Pick out every line of the entries below where "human" occurs, and copy those lines.

*** Opening of Data for analysis ***

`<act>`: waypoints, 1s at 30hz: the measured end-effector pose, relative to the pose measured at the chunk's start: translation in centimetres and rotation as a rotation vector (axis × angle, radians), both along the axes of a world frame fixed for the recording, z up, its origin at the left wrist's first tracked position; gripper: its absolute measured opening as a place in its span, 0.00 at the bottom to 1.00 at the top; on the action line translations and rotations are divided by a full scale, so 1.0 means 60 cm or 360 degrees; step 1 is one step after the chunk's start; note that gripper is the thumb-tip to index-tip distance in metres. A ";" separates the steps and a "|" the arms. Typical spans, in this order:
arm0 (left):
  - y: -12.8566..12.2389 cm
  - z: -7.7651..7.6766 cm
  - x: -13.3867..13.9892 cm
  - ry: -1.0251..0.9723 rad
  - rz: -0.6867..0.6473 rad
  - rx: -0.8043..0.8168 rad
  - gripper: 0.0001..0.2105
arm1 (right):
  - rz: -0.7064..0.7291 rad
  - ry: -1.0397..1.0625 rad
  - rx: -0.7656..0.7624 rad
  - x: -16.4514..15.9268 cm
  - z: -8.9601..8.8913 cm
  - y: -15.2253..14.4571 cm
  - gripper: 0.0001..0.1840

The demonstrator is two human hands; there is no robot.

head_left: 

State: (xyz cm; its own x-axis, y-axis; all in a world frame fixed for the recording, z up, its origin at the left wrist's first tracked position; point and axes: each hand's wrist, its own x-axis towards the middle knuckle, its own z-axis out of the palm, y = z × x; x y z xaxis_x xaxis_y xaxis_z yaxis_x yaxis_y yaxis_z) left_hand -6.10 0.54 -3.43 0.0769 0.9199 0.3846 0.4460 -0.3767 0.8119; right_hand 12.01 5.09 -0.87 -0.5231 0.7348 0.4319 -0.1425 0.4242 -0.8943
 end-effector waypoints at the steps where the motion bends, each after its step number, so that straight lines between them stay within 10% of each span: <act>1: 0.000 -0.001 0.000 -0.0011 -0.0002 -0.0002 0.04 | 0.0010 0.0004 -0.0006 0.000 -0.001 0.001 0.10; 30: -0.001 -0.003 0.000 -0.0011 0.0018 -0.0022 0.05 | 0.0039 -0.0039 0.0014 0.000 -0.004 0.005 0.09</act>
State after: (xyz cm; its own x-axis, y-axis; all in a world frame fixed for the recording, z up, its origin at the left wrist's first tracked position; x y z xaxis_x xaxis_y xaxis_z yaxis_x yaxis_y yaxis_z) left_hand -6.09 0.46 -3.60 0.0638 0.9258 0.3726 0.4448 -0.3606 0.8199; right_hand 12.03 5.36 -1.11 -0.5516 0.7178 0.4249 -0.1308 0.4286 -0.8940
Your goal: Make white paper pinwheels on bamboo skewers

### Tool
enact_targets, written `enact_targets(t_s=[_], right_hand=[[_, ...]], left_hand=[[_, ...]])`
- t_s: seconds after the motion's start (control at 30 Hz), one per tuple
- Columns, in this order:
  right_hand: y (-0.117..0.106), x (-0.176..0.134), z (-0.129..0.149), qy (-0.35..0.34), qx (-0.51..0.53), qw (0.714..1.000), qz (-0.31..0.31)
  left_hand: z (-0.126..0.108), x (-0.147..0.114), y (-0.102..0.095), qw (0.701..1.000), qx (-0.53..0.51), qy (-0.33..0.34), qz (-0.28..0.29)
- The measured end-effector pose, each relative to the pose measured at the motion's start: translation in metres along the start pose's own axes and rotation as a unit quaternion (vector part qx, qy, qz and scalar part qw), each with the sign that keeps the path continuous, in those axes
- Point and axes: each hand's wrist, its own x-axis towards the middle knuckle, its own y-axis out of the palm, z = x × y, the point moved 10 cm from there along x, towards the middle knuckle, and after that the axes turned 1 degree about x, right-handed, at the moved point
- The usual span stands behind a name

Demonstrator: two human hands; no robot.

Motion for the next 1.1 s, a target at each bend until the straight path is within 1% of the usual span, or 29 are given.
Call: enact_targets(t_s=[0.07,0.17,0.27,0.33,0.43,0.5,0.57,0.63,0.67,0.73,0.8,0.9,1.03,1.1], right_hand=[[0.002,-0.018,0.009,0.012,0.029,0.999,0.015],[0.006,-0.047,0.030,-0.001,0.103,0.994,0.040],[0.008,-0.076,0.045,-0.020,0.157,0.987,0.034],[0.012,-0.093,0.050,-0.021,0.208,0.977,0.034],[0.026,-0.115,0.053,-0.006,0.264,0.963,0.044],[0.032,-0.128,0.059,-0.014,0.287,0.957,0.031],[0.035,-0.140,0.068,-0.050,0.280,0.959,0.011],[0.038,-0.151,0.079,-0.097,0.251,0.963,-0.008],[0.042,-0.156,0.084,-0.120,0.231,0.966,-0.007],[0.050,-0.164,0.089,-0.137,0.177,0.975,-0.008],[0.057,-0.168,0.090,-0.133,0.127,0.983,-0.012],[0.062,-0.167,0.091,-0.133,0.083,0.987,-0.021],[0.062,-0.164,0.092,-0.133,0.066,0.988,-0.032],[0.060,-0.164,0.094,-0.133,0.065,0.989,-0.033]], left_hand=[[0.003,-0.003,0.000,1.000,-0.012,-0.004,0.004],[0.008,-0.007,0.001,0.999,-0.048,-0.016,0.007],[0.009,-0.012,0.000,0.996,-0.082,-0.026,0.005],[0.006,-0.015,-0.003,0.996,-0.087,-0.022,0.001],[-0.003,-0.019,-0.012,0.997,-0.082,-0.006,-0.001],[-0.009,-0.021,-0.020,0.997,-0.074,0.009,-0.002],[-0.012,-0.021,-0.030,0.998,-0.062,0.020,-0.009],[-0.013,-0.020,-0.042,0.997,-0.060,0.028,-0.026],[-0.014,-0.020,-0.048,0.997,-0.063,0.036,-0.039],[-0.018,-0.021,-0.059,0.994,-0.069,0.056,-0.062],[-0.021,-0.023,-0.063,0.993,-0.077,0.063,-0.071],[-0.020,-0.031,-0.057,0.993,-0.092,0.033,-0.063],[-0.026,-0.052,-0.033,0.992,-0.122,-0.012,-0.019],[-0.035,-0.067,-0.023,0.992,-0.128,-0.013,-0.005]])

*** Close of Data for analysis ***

Result of this exercise:
The demonstrator is two human hands; there is no robot.
Demonstrator: two human hands; no robot.

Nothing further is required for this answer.